Politica
17 luglio, 2025Giorgia ha paura del rimpasto: il governatore del Veneto potrebbe chiedere un ruolo di peso a Roma e riequilibrare i rapporti nella maggioranza
Ufficialmente è solo una “voce di corridoio”, smentita più volte sia a Palazzo Chigi sia a via Bellerio. Ma dietro le quinte, raccontano, la notizia di un possibile ingresso di Luca Zaia nella squadra di governo ha creato più di un malumore. E a irritarsi, stavolta, sarebbe stata proprio Giorgia Meloni. Il retroscena parte da qualche giorno fa, quando nelle chat parlamentari della maggioranza ha cominciato a circolare un’ipotesi suggestiva: il governatore del Veneto, forte di un consenso personale che travalica i confini del suo partito, potrebbe approdare a Roma con un ruolo “di peso”, per dare nuova spinta all’esecutivo e riequilibrare i rapporti interni alla Lega.

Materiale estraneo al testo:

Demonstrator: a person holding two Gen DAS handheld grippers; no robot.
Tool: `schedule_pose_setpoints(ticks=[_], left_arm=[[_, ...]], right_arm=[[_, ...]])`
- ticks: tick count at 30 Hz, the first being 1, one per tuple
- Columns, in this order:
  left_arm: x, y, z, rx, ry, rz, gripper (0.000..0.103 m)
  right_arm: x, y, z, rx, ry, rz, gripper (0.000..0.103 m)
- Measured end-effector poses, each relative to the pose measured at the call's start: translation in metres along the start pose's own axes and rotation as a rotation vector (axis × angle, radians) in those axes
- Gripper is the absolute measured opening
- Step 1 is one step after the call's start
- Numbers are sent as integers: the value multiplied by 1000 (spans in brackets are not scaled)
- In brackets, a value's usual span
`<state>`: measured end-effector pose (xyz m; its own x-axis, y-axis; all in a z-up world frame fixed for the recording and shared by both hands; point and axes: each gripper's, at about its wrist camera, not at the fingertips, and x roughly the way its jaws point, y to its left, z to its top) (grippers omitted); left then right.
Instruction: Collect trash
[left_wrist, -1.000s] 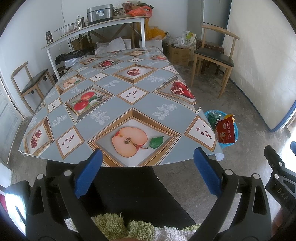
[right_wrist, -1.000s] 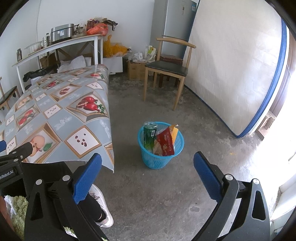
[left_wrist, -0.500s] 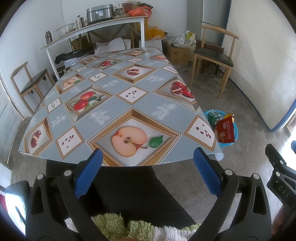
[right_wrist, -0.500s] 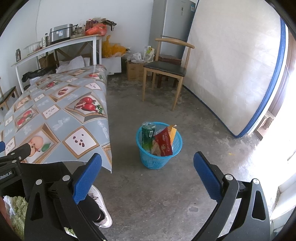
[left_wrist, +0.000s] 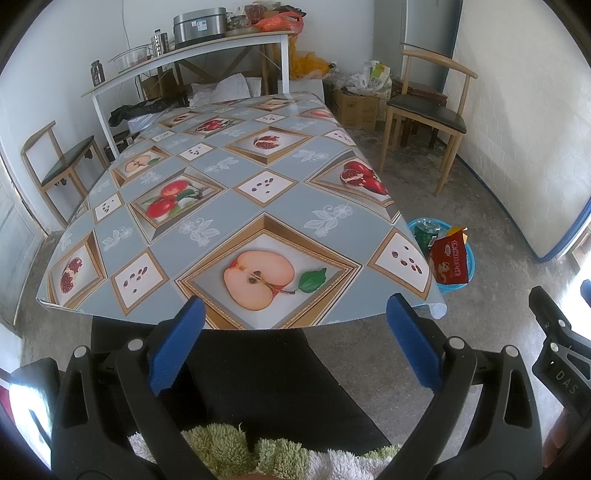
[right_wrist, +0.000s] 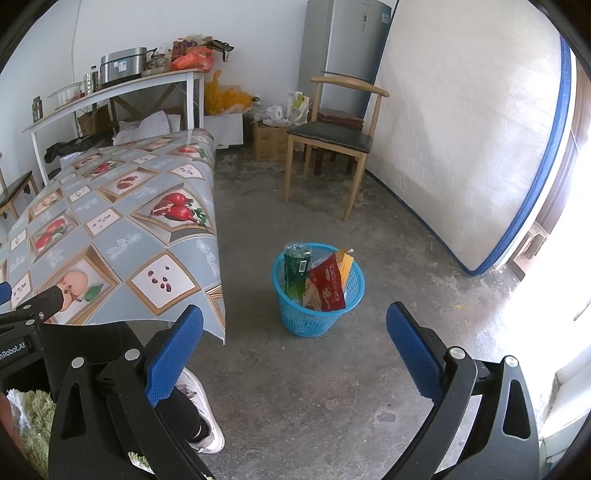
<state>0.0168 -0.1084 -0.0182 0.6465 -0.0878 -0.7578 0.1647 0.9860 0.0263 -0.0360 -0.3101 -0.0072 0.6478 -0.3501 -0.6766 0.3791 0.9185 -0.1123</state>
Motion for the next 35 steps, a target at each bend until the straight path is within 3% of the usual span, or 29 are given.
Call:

Nulla di scritto, nessuna trattativa formale. Ma abbastanza per agitare le acque. Chi conosce Meloni racconta che la premier avrebbe reagito con fastidio: «Non possiamo apparire in balia dei rimpasti o dei riposizionamenti interni agli alleati», avrebbe detto in una riunione riservata. Il messaggio, dicono, era diretto soprattutto a Matteo Salvini, che in queste settimane vive una fase complicata: tra la concorrenza interna di Zaia, il pressing di Giorgetti e il difficile rapporto con l’ala governista del partito. Dietro la freddezza di Meloni, spiegano fonti vicine a Palazzo Chigi, ci sarebbe anche una valutazione politica più ampia. L’eventuale arrivo di Zaia potrebbe infatti spostare equilibri consolidati: da un lato rafforzerebbe l’ala più moderata e istituzionale della Lega; dall’altro darebbe all’esecutivo un interlocutore ingombrante, forte di un consenso costruito sul territorio, capace di parlare anche a un elettorato trasversale.
E poi c’è la questione dei rapporti personali. Meloni e Zaia non hanno mai avuto un vero canale diretto: stima reciproca, rispetto istituzionale, ma anche differenze marcate nello stile politico. Lei centralista, accentratrice, abituata a costruire la leadership solo attorno a se stessa; lui amministratore radicato, abile a muoversi tra autonomie locali e media. Non è un caso che, raccontano, la premier avrebbe confidato ai più stretti collaboratori: «Zaia in squadra cambia il baricentro, non possiamo farlo a cuor leggero». Intanto Salvini osserva. Ufficialmente smentisce qualsiasi ipotesi di rimpasto, ma non disdegna di far filtrare l’idea che un innesto “di qualità” potrebbe dare nuovo slancio al governo e – soprattutto – alla Lega, reduce da mesi complicati tra tensioni interne e risultati elettorali altalenanti. «Tutte fantasie», tagliano corto i leghisti più vicini al segretario. Ma in privato ammettono che la discussione sul futuro non è più rinviabile.
Sul tavolo restano nodi delicati: autonomia differenziata, dossier infrastrutture, e soprattutto il difficile equilibrio tra l’anima più movimentista del partito e quella di governo. In questo schema, Zaia potrebbe incarnare la figura capace di mediare, rassicurare gli elettori moderati e recuperare consenso al Nord. Per ora, però, Palazzo Chigi frena. Meloni non vuole aprire la stagione dei rimpasti, né dare l’idea di un esecutivo che si muove in base alle dinamiche interne dei partiti. «Sarebbe un segnale di debolezza», avrebbe ribadito ai suoi. E così, tra smentite ufficiali e malumori privati, il nome di Zaia continua a circolare come un’ipotesi scomoda: troppo popolare per essere ignorato, troppo ingombrante per essere accolto senza conseguenze. Un equilibrio fragile, che racconta più di ogni dichiarazione ufficiale delle tensioni che, sotto la superficie, attraversano la maggioranza.